**Work task**
Whenever a line below holds the word "every", count it; then give the total and nothing else.

+ + +

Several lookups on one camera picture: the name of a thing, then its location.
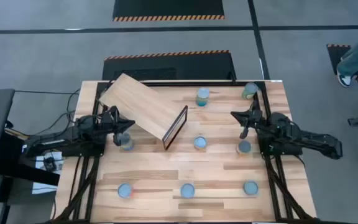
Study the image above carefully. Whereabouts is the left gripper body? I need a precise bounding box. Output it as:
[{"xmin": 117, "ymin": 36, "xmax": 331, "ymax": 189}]
[{"xmin": 101, "ymin": 106, "xmax": 122, "ymax": 147}]

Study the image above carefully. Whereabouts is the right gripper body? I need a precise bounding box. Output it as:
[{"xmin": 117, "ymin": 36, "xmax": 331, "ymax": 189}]
[{"xmin": 240, "ymin": 100, "xmax": 263, "ymax": 140}]

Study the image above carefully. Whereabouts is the cherries label can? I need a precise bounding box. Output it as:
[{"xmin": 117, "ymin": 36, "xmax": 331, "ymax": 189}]
[{"xmin": 118, "ymin": 132, "xmax": 135, "ymax": 152}]

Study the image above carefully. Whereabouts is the spicy black beans can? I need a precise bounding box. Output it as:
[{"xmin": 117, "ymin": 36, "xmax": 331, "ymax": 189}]
[{"xmin": 236, "ymin": 139, "xmax": 252, "ymax": 156}]

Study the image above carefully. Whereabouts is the pink and teal label can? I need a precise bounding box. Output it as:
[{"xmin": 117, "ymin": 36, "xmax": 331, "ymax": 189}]
[{"xmin": 195, "ymin": 87, "xmax": 210, "ymax": 108}]

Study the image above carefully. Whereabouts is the berries label can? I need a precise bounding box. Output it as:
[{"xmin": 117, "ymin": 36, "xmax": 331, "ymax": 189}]
[{"xmin": 117, "ymin": 182, "xmax": 134, "ymax": 199}]

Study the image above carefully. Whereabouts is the green label can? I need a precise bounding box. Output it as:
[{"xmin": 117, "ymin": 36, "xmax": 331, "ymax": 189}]
[{"xmin": 241, "ymin": 82, "xmax": 259, "ymax": 100}]

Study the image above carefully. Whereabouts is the tan label can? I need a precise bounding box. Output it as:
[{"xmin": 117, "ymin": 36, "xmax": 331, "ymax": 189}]
[{"xmin": 193, "ymin": 136, "xmax": 208, "ymax": 151}]

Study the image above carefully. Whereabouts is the black hazard-striped floor mat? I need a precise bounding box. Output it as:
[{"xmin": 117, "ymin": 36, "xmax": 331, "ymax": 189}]
[
  {"xmin": 101, "ymin": 49, "xmax": 237, "ymax": 82},
  {"xmin": 326, "ymin": 43, "xmax": 358, "ymax": 83},
  {"xmin": 112, "ymin": 0, "xmax": 226, "ymax": 22}
]

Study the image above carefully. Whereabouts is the grey lid tin can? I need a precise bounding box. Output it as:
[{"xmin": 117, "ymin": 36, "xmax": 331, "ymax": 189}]
[{"xmin": 243, "ymin": 180, "xmax": 259, "ymax": 197}]

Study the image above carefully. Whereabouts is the small black device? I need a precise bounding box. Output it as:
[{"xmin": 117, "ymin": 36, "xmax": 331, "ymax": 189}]
[{"xmin": 44, "ymin": 157, "xmax": 57, "ymax": 171}]

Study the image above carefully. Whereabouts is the mixed vegetables label can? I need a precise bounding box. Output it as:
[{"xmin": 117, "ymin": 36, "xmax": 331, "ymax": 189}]
[{"xmin": 180, "ymin": 182, "xmax": 196, "ymax": 200}]

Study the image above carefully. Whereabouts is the white paper sheet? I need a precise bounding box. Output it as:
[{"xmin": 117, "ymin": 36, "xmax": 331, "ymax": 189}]
[{"xmin": 31, "ymin": 151, "xmax": 65, "ymax": 195}]

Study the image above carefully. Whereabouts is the black stand base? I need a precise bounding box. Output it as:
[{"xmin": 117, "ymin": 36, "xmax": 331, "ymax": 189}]
[{"xmin": 0, "ymin": 132, "xmax": 61, "ymax": 187}]

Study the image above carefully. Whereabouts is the wooden shelf black metal frame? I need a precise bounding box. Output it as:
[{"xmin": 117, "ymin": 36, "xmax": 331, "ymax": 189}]
[{"xmin": 99, "ymin": 73, "xmax": 189, "ymax": 151}]

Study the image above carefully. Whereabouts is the black metal table frame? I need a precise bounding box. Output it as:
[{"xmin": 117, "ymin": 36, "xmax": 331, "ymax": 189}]
[{"xmin": 52, "ymin": 80, "xmax": 316, "ymax": 224}]

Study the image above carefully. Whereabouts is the black floor cable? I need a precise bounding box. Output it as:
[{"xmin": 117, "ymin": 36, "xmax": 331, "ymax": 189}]
[{"xmin": 14, "ymin": 88, "xmax": 82, "ymax": 138}]

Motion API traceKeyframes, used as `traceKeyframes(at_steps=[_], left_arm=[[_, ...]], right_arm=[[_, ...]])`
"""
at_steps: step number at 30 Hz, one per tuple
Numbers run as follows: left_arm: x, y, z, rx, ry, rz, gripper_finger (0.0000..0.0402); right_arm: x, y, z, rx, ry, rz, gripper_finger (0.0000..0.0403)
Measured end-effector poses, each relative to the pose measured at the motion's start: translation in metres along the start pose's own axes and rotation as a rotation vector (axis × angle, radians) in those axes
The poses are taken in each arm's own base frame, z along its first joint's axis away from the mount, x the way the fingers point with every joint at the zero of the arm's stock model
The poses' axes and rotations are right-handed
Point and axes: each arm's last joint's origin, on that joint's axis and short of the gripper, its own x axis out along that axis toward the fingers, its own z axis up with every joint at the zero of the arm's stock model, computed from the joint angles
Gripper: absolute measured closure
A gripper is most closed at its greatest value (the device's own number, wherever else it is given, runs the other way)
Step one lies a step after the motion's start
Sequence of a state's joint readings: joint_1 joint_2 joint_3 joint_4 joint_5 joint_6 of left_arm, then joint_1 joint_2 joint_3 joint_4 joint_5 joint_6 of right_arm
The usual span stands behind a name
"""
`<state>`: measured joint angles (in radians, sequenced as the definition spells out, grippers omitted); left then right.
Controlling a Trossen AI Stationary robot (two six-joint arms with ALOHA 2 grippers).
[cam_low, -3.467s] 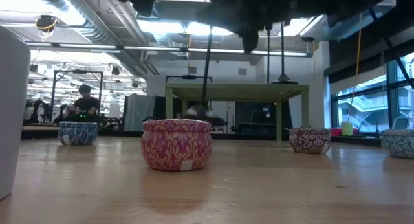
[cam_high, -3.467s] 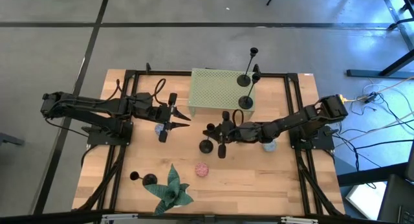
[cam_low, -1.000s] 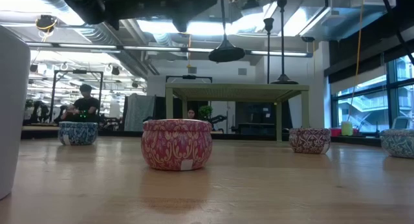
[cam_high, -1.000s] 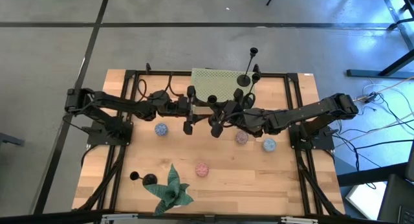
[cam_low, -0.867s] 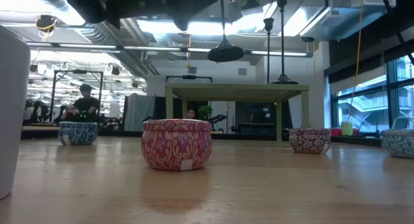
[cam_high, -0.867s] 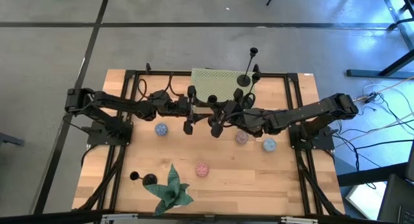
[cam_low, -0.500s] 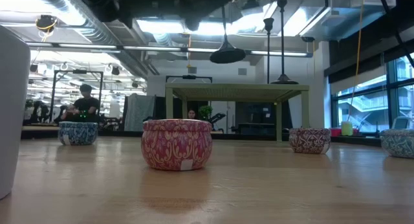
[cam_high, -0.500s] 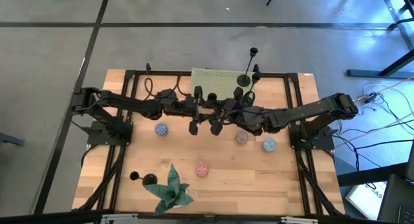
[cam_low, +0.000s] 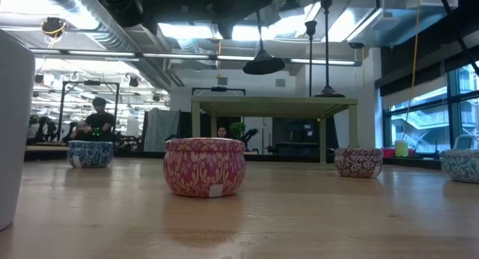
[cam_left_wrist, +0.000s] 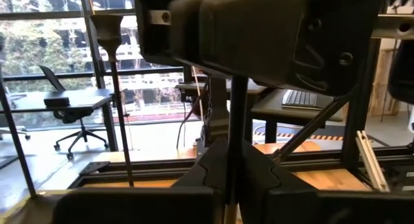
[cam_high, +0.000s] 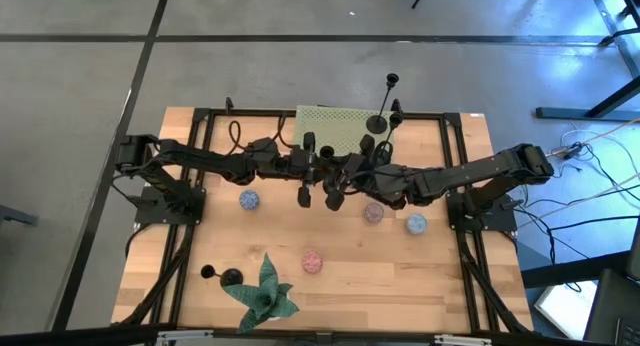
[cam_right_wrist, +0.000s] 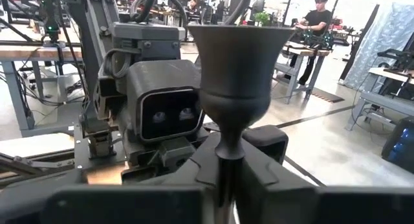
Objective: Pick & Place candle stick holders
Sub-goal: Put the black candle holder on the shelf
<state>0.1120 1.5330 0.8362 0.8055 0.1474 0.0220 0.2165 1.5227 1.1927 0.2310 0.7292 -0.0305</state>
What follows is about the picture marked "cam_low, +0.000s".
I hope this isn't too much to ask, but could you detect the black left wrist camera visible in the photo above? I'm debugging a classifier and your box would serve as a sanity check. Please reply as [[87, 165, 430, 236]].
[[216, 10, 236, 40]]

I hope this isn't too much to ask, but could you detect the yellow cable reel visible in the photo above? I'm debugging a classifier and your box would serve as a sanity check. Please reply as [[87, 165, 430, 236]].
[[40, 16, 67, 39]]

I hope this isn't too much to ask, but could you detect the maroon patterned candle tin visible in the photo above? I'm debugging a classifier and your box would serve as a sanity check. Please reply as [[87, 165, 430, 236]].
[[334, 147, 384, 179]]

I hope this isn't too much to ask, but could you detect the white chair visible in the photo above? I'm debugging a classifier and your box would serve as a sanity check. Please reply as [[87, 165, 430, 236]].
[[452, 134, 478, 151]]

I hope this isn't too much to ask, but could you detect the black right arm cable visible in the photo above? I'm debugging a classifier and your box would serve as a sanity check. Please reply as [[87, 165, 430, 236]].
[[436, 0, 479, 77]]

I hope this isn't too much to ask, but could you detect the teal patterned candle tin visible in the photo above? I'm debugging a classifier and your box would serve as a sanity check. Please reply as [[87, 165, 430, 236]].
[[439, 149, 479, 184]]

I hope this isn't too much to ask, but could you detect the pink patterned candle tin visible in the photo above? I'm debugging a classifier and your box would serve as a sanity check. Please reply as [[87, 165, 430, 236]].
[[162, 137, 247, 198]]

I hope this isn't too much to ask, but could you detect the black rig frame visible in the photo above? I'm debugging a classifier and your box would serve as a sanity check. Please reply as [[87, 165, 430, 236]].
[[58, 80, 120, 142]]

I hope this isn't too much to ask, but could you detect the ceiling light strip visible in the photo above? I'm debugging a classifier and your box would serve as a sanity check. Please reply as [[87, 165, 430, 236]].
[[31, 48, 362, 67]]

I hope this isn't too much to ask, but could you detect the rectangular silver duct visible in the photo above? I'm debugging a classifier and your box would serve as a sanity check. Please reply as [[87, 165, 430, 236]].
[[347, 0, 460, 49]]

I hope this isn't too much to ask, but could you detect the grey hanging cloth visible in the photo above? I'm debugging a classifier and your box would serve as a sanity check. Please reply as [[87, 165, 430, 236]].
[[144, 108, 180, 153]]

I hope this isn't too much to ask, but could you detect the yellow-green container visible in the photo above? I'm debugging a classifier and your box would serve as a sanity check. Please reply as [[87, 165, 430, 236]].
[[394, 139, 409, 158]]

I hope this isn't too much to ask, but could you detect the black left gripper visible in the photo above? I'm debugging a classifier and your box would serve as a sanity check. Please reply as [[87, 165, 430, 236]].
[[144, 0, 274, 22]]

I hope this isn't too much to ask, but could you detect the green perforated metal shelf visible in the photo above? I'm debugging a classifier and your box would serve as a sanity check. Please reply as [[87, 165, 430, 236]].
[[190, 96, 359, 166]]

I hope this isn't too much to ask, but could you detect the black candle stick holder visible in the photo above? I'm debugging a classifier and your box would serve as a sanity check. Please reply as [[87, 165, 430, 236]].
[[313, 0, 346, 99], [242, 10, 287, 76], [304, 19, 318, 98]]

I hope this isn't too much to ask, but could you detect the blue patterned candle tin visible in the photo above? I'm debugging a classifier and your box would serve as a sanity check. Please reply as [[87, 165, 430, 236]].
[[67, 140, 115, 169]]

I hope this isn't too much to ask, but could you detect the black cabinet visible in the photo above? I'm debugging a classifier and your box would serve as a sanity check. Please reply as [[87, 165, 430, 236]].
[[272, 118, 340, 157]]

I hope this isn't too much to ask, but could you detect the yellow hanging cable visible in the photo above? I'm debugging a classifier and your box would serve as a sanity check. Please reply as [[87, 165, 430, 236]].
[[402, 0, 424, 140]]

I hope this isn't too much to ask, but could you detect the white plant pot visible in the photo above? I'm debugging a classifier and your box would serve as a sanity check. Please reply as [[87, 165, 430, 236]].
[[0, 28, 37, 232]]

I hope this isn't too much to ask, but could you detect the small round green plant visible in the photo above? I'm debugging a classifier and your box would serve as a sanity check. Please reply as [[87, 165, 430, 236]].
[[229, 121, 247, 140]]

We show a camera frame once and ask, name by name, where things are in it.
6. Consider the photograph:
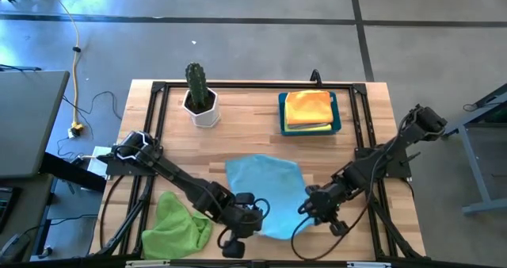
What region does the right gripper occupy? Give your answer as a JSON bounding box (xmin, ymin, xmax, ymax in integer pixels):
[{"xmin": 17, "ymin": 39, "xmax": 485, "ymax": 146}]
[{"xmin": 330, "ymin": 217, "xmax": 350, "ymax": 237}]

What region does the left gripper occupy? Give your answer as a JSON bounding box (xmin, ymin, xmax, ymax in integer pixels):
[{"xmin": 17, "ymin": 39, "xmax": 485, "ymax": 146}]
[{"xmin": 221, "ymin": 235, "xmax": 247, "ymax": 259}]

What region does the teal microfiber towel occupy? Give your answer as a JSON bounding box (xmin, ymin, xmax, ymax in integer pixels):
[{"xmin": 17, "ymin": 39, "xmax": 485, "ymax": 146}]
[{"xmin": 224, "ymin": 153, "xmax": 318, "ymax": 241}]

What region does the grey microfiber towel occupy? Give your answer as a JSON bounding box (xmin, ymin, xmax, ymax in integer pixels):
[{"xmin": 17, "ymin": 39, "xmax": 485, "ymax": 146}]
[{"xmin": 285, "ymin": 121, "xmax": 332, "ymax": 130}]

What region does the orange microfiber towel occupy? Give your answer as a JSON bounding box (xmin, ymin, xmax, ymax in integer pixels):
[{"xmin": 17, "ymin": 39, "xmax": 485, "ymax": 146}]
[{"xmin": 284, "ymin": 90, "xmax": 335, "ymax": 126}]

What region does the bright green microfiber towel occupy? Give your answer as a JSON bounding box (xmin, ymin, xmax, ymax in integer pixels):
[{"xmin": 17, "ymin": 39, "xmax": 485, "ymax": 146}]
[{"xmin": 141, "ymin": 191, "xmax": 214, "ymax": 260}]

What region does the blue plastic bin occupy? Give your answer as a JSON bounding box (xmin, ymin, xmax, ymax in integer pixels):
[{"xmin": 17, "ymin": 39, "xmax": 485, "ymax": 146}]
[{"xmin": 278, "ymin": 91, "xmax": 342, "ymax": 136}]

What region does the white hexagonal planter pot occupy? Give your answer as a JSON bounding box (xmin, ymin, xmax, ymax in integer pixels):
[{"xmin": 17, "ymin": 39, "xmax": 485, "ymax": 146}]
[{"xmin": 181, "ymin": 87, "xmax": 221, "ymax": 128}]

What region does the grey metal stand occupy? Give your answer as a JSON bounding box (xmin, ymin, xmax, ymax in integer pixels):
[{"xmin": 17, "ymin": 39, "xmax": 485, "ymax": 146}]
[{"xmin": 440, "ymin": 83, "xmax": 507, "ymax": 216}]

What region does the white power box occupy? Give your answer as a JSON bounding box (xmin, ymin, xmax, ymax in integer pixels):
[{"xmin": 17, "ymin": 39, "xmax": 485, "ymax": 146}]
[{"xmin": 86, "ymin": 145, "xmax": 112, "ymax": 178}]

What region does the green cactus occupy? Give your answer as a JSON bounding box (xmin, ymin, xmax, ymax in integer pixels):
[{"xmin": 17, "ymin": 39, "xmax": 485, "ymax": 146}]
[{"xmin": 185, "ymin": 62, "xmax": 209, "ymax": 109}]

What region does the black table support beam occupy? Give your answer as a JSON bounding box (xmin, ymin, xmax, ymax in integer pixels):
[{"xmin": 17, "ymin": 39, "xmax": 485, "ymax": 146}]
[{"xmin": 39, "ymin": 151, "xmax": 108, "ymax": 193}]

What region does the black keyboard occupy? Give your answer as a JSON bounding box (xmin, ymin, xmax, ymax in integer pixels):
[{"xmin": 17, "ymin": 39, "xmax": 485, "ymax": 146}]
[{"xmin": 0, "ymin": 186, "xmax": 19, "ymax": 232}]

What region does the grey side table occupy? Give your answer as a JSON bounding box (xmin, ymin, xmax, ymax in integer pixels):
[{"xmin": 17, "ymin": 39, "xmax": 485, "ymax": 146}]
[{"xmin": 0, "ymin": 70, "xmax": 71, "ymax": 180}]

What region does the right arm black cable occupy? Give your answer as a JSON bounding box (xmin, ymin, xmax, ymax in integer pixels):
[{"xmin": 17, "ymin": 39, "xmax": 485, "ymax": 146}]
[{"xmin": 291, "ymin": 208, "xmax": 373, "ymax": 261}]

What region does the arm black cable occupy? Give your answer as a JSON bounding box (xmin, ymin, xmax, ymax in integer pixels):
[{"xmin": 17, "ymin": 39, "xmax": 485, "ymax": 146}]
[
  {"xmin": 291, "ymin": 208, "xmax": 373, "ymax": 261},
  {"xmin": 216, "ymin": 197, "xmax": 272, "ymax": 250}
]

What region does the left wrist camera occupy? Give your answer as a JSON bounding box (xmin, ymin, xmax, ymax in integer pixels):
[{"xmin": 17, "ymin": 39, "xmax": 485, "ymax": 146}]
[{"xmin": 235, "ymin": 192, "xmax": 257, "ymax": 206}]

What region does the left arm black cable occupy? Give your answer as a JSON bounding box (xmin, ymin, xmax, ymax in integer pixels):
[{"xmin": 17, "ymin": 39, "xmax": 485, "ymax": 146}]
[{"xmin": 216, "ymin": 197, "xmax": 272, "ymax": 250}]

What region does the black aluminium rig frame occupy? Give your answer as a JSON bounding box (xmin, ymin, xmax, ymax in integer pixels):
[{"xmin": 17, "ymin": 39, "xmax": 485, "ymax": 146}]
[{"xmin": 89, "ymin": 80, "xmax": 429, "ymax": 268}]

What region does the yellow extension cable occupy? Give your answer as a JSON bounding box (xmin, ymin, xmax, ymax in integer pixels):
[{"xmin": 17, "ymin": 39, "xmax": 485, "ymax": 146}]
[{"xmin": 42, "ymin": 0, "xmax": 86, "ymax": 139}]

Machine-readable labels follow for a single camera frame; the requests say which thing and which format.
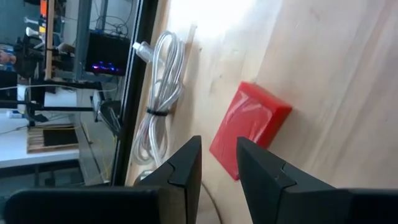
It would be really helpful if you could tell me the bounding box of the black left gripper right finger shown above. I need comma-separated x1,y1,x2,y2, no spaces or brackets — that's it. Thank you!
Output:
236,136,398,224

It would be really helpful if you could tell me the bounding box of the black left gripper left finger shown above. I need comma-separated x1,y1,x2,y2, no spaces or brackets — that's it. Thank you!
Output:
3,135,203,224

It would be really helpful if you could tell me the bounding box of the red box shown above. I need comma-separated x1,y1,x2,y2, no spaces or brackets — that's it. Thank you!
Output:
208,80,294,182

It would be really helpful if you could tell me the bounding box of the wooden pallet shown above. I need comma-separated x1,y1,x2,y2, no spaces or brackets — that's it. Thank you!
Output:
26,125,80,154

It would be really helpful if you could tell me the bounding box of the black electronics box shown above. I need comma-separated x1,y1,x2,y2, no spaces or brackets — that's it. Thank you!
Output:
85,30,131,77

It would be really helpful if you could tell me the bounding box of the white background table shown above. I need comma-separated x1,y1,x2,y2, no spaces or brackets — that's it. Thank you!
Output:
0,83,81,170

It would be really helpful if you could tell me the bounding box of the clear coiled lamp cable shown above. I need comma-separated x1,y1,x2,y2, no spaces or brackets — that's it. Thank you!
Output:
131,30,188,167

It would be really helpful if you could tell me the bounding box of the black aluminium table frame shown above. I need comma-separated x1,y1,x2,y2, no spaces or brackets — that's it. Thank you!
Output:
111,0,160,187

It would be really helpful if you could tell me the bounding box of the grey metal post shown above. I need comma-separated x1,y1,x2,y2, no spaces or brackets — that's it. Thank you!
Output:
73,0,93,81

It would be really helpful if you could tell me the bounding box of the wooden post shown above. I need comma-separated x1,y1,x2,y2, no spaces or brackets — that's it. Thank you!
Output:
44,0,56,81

+ + +

**Response to this exercise**
2